Speed Comparisions (VIP vs GRaTeR-JAX)

This notebook provides comparisons between previous numpy-based implementations of GRaTeR (namely VIP, the Vortex Image Processing package). See below for the performance takeaways from these tests.

[1]:
import numpy as np
import matplotlib.pyplot as plt

from vip_hci.fm.scattered_light_disk import ScatteredLightDisk as VIP_ScatteredLightDisk
from vip_hci.var.filters import frame_filter_lowpass

from grater_jax.optimization.optimize_framework import Optimizer
from grater_jax.disk_model.SLD_ojax import ScatteredLightDisk as JAX_ScatteredLightDisk
from grater_jax.disk_model.SLD_utils import (
    DustEllipticalDistribution2PowerLaws,
    HenyeyGreenstein_SPF,
)
from grater_jax.disk_model.objective_functions import Parameter_Index
import jax
import os

os.environ['XLA_PYTHON_CLIENT_MEM_FRACTION'] = '0.50'
jax.config.update("jax_enable_x64", True)

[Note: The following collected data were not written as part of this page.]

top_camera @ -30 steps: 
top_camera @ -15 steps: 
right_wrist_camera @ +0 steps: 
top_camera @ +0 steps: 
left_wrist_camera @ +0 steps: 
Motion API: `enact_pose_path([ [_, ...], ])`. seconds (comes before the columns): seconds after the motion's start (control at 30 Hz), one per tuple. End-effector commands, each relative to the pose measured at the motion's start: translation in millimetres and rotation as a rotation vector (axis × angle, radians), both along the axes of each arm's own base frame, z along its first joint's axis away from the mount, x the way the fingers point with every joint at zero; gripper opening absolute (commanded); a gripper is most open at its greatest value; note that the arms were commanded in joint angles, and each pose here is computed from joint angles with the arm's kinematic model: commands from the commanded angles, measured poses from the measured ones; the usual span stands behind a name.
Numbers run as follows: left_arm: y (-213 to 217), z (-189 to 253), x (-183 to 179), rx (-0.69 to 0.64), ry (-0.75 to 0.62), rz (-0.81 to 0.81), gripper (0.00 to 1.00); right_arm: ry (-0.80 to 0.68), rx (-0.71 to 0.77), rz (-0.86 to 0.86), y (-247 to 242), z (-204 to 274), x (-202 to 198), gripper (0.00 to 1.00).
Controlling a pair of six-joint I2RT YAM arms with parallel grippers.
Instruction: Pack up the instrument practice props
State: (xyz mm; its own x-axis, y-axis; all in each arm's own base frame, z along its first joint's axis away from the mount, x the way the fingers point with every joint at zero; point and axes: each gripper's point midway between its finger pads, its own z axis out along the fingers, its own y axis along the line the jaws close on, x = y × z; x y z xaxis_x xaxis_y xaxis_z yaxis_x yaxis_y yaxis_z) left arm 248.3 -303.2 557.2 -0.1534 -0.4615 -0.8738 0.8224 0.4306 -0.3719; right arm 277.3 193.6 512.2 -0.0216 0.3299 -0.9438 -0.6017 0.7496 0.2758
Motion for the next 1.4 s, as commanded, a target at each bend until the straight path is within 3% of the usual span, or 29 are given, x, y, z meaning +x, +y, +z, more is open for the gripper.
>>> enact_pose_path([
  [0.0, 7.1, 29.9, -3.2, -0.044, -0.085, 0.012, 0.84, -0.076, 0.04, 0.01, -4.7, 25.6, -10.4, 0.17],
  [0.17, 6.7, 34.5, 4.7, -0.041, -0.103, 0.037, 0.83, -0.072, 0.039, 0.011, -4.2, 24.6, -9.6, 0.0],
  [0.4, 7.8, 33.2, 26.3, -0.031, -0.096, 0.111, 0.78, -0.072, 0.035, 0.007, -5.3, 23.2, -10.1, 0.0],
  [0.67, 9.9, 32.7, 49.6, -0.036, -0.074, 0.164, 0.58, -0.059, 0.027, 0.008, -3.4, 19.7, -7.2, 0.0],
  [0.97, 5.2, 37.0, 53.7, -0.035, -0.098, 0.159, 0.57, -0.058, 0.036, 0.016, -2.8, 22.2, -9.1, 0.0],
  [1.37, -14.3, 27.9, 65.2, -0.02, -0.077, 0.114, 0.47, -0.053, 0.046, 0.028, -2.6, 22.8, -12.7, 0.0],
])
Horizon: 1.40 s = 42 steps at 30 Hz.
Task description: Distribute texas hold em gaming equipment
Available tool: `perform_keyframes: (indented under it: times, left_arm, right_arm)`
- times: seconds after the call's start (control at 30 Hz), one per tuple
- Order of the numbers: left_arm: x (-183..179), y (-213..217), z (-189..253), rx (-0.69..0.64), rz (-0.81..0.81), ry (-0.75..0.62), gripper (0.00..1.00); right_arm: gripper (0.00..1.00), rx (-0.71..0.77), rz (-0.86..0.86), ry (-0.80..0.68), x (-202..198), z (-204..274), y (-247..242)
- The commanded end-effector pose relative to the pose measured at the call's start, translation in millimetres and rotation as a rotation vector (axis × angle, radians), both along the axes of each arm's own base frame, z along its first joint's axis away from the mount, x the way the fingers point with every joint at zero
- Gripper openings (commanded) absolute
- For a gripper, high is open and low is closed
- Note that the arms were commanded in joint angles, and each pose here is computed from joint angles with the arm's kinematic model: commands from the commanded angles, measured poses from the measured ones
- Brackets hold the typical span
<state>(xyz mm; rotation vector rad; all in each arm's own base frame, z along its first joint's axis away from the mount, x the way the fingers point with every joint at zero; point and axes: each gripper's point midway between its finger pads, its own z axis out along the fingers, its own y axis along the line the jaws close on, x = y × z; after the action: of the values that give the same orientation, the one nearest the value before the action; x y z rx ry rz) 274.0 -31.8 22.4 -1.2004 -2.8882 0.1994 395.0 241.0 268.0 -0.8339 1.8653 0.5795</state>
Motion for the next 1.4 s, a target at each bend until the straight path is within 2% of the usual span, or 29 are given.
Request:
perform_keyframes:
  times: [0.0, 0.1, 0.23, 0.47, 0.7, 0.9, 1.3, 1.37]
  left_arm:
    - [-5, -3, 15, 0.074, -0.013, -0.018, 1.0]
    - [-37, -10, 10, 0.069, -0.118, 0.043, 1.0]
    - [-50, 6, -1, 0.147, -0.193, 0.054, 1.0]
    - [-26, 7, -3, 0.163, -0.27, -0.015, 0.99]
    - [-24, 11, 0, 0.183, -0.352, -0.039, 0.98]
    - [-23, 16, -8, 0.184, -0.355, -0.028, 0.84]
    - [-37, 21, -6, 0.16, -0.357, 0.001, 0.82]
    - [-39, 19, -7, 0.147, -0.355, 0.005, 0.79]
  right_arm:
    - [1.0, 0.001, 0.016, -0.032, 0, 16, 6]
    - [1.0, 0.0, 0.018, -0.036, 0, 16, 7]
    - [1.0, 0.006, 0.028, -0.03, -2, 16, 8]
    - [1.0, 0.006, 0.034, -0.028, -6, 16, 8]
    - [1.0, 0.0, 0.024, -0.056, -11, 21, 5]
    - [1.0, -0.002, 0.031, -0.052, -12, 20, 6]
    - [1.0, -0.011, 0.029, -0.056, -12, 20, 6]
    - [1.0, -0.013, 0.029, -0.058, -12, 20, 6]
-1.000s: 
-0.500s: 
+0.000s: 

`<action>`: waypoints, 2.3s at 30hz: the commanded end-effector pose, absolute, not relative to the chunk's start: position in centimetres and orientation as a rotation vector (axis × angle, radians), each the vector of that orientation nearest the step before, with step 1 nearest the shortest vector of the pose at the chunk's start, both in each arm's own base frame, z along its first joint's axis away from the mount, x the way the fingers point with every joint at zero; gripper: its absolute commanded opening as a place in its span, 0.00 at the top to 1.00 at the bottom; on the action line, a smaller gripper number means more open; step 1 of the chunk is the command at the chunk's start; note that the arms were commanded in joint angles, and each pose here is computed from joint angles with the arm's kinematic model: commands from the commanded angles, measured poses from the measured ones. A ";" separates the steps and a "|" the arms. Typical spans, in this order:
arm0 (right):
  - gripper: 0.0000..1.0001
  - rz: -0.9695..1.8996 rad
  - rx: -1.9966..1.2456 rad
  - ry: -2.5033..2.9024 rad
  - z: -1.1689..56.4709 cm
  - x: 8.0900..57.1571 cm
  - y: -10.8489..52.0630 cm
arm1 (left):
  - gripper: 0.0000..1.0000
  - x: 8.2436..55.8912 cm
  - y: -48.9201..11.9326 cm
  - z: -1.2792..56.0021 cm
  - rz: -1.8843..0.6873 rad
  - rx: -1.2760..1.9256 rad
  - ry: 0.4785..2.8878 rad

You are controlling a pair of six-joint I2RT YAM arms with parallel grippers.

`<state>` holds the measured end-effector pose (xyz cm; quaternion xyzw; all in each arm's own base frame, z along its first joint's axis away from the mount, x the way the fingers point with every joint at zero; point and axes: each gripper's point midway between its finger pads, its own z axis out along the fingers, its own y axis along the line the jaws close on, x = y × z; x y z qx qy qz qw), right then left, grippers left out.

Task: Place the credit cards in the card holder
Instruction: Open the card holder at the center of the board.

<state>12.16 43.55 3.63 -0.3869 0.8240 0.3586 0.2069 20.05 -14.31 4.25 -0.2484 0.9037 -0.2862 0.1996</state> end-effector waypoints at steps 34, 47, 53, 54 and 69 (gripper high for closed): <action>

/home/mihirkondapalli/anaconda3/envs/package-env/lib/python3.12/site-packages/tqdm/auto.py:21: TqdmWarning: IProgress not found. Please update jupyter and ipywidgets. See https://ipywidgets.readthedocs.io/en/stable/user_install.html
  from .autonotebook import tqdm as notebook_tqdm

Model Generation Benchmarks

[2]:
density = {
    "name": "2PowerLaws",
    "a": 60.0,
    "ksi0": 1.0,
    "gamma": 2.0,
    "beta": 1.0,
    "ain": 5.0,
    "aout": -5.0,
    "e": 0.0,
    "dens_at_r0": 1.0,
}
phase = {"name": "HG", "g": 0.3, "polar": False}

vip_disk = VIP_ScatteredLightDisk(
    nx=200,
    ny=200,
    distance=50.0,
    itilt=60.0,
    omega=0.0,
    pxInArcsec=0.01225,
    pa=0.0,
    density_dico=density,
    spf_dico=phase,
    xdo=0.0,
    ydo=0.0,
)
vip_img = vip_disk.compute_scattered_light(halfNbSlices=25)
[3]:
# Define Optimizer inputs
spf_params = HenyeyGreenstein_SPF.params.copy()
spf_params["g"] = 0.3

disk_params = Parameter_Index.disk_params.copy()
misc_params = Parameter_Index.misc_params.copy()

disk_params.update(
    {
        "sma": 60.0,
        "alpha_in": 5.0,
        "alpha_out": -5.0,
        "ksi0": 1.0,
        "gamma": 2.0,
        "beta": 1.0,
        "e": 0.0,
        "dens_at_r0": 1.0,
        "inclination": 60.0,
        "position_angle": 0.0,
        "omega": 0.0,
        "x_center": 100.0,
        "y_center": 100.0,
        "halfNbSlices": 25,
    }
)

misc_params.update(
    {
        "distance": 50.0,
        "pxInArcsec": 0.01225,
        "nx": 200,
        "ny": 200,
        "halfNbSlices": 25,
        "flux_scaling": 1,
    }
)

optimizer = Optimizer(
    DiskModel=JAX_ScatteredLightDisk,
    DistrModel=DustEllipticalDistribution2PowerLaws,
    FuncModel=HenyeyGreenstein_SPF,
    PSFModel=None,
    disk_params=disk_params,
    spf_params=spf_params,
    psf_params=None,
    misc_params=misc_params,
)
[4]:
# Generate JAX model
jax_img = optimizer.get_model()

# Compute likelihood
err_map = np.ones_like(vip_img) * np.nanstd(vip_img)
ll = optimizer.log_likelihood(vip_img, err_map)
print("Log-likelihood:", ll)

# Compare residuals
residual = vip_img - jax_img
mean_resid = np.mean(np.abs(residual))
max_resid = np.max(np.abs(residual))
print("Mean residual:", mean_resid)
print("Max residual:", max_resid)
Log-likelihood: 450799.6516621609
Mean residual: 4.1688652349367055e-13
Max residual: 3.468051170405547e-12

GRaTeR-JAX vs VIP Models

[5]:
# Visualization
vmin = min(vip_img.min(), jax_img.min())
vmax = max(vip_img.max(), jax_img.max())

fig, axes = plt.subplots(1, 3, figsize=(15, 5))
im0 = axes[0].imshow(vip_img, cmap="inferno", vmin=vmin, vmax=vmax)
axes[0].set_title("VIP (PSF-applied)")
fig.colorbar(im0, ax=axes[0], fraction=0.046, pad=0.04)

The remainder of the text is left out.